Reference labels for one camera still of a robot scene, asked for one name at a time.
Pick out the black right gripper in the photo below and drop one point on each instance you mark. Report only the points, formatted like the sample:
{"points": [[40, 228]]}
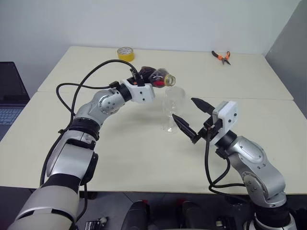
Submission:
{"points": [[209, 130]]}

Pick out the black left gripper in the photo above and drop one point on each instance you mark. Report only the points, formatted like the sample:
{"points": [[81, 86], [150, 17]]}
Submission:
{"points": [[132, 80]]}

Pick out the small bottle with dark liquid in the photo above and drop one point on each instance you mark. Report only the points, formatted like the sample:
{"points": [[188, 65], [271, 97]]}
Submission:
{"points": [[159, 76]]}

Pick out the clear plastic cup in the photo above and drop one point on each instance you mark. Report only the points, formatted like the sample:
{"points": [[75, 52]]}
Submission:
{"points": [[173, 100]]}

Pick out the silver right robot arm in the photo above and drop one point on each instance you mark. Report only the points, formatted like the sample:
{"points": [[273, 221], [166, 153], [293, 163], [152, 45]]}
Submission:
{"points": [[254, 155]]}

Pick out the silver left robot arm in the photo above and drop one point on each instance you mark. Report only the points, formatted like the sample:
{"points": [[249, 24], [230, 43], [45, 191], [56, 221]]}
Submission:
{"points": [[64, 163]]}

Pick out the yellow tape roll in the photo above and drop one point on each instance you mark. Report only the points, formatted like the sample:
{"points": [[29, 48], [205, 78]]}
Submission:
{"points": [[126, 56]]}

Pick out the orange and black pliers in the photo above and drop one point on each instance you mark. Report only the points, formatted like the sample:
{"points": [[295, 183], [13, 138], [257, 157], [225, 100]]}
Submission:
{"points": [[223, 57]]}

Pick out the dark rounded shape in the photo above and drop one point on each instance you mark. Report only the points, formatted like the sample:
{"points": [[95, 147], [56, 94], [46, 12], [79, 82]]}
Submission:
{"points": [[196, 215], [136, 215]]}

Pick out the dark laptop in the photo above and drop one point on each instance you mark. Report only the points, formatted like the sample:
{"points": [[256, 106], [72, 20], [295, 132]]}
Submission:
{"points": [[10, 88]]}

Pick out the small white knob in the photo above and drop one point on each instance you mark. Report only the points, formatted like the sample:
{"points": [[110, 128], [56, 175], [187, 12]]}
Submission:
{"points": [[103, 220]]}

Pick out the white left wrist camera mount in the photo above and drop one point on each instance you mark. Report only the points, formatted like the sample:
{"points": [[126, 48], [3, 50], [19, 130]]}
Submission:
{"points": [[141, 92]]}

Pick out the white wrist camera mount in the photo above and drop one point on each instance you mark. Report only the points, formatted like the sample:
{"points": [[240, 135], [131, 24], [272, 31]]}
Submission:
{"points": [[227, 115], [141, 92]]}

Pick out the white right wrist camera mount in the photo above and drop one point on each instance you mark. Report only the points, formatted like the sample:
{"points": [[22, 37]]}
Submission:
{"points": [[227, 115]]}

══════

Assignment — Which lines above hold the word "robot"? Copy each of them.

Answer area —
Reference labels for one camera still of a robot scene, asked for one name at a time.
Pick out the silver right robot arm in the photo above and drop one point on each instance you mark. Report only the points, formatted like the sample:
Pick out the silver left robot arm in the photo above and drop one point on each instance you mark. Report only the points, formatted like the sample:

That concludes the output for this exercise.